Do you cook professionally? Because I do. An example for me is when guest ask me for the recipes of our food, no unfortunately I am not will to give out all of that information. To be honest, I won't even give a list of the ingredients in some of our dishes. Just because someone is buying dinner doesn't mean you have to give them a list of every single ingredient or the recipe to the dish. Maybe other do it different but not where I work. 

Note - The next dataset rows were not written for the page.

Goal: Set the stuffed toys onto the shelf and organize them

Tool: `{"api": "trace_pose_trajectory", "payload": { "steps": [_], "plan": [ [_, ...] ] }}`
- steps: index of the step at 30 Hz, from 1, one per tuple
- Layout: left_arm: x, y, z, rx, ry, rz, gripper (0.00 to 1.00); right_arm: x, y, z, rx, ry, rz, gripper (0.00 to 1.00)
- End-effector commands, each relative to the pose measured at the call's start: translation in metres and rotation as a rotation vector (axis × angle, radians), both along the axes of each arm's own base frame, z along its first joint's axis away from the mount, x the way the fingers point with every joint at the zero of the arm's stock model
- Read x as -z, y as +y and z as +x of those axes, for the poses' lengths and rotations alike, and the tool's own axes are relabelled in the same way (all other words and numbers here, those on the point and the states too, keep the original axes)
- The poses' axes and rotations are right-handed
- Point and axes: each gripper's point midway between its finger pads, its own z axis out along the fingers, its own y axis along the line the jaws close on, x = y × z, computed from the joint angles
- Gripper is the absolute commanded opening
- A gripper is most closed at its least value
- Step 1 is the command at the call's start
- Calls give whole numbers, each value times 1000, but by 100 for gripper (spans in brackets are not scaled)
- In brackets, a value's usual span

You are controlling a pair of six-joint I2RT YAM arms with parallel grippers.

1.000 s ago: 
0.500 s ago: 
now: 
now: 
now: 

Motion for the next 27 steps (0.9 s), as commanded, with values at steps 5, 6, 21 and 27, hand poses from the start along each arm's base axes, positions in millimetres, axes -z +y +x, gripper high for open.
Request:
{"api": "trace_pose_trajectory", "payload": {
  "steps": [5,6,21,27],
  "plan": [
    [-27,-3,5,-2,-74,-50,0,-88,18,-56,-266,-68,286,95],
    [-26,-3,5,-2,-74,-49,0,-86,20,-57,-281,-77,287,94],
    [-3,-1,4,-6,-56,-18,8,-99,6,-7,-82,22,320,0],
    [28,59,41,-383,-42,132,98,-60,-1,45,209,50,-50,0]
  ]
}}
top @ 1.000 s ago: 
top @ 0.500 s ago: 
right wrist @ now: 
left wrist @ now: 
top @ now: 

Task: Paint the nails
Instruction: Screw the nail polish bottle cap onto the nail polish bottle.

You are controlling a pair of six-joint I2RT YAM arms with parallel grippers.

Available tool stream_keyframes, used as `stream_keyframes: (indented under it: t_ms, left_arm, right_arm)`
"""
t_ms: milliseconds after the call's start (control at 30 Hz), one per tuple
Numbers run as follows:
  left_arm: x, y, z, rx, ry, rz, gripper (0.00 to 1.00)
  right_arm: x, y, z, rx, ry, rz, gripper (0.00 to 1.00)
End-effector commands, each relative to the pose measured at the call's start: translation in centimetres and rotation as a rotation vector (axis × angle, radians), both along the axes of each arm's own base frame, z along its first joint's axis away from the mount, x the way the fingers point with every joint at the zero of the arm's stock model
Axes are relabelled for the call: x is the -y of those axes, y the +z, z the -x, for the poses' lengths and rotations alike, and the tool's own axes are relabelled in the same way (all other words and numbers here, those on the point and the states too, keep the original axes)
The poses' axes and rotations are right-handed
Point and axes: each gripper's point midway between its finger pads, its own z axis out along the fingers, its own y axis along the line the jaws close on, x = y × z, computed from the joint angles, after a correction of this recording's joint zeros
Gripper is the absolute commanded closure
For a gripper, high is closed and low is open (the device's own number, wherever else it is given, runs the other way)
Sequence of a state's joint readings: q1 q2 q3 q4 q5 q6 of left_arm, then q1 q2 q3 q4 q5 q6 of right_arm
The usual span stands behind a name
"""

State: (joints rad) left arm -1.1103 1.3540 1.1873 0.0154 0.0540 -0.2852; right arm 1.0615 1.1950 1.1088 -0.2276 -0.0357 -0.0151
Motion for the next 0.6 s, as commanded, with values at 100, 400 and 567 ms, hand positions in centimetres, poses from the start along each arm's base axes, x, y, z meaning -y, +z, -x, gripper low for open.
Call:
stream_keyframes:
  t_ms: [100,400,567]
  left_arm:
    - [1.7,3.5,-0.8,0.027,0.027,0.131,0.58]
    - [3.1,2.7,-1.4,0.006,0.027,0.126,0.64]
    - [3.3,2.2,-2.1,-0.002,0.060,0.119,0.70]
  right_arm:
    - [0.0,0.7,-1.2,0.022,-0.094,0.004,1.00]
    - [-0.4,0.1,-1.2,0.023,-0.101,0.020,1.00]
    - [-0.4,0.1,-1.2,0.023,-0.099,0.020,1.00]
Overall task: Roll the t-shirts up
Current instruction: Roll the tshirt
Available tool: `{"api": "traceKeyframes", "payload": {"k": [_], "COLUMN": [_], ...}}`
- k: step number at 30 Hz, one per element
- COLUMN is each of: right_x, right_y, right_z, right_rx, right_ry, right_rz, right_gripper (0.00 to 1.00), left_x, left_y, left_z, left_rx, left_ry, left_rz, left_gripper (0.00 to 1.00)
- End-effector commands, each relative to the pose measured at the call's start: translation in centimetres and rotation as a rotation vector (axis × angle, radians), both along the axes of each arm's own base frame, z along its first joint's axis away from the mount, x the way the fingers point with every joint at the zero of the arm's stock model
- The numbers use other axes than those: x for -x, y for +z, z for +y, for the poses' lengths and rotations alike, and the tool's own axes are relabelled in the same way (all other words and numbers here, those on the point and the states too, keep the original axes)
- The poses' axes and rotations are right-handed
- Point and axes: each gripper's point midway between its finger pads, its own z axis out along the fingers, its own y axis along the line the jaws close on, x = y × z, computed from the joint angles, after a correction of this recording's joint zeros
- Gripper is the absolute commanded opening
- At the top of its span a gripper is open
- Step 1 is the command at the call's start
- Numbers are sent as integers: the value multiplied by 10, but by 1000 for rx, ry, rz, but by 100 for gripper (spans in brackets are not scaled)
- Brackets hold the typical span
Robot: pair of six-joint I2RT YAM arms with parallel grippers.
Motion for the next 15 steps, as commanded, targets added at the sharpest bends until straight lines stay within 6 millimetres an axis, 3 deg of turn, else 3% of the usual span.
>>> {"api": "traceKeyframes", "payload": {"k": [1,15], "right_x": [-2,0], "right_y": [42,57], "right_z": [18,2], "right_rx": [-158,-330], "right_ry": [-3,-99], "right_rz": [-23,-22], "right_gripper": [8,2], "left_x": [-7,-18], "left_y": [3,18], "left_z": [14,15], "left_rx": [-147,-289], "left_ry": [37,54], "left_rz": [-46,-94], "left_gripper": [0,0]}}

I used to love knowing steel types! I thought it was the most important thing about a knife. But an artifax AEB-L and a Devin AEB-L... Same steel type used in both knives... Or just save the money and buy the artifax if you must try an AEB-L knife. They make the knives, research the steels, work with the steels, test out new steels.... Why do they "need" to give you and the rest of the world including their competitors the types of steel they are using. Hell, look at Devin, he was making great knives in 52100 and AEB-L when I first got on his list. Then, many other makers started using AEB-L and some vendors started carrying new lines of Japanese knives made with AEB-L. I can personally tell you that I have used knives with AEB-L that were absolute garbage but at the same time I can tell you Devin's AEB-L gave me a new love for stainless after not purchasing a stainless knife for a very long time. He then went and did tons of testing on other types of and I have owned 3 and tried 2 others. They were all fantastic knives. I liked some more than others. In the end of the day, why does the type of steel matter? The knives cut and performed great. Just my 2 cents. Luckily, there are TONS of other makers out there that do list their steel types and if you want many of the brands mentioned do make some knives that they tell you the steel type. So, if it's that big of a deal, buy elsewhere?

-Chuck


----------



## Crothcipt

It could be that if John lists what the steel is, then the maker would be relieved cause there is only 1 maker with that steel? Or some other way of finding out in a similar manner I say good for John.


----------



## pkjames

JohnnyChance said:


> Perhaps my three best gyutos are Shigefusa, Kato & Devin Thomas. I do not know the steel of any of these. I bought them because of reputation and recommendations. Not knowing the steel didn't affect my ability to learn how they perform and sharpen and my own experience has backed up that information.
> 
> To Jon's point of dealing with what the customer needs rather than what type of steel they want and the car analogy: Do you really need to know if a car has 4, 6 or 8 cylinders, or do you need to know how much power it has, it's efficiency/gas mileage and it's reliability? If Jon were selling used cars and I went in and I said I want a V8, I might miss out on 6 cylinder that has comparable power, less weight, better efficiency, etc. Preconceived notions aren't always a good thing.




+1.


----------



## ChiliPepper

I don't get it.
So you're buyin a knife and steel is the center of argument.
If you're a newbie you will not know how that steel might be different and not really care.
If you're a pro you'll know that knowing the kind of steel will not tell you if he knife is intrinsically good or bad because of ht, skills, geometry, etc.
So what's the problem in telling what steel you're using?
I would still only buy from knowledgeable and respected sellers.


----------



## mhlee

ChiliPepper said:


> So what's the problem in telling what steel you're using?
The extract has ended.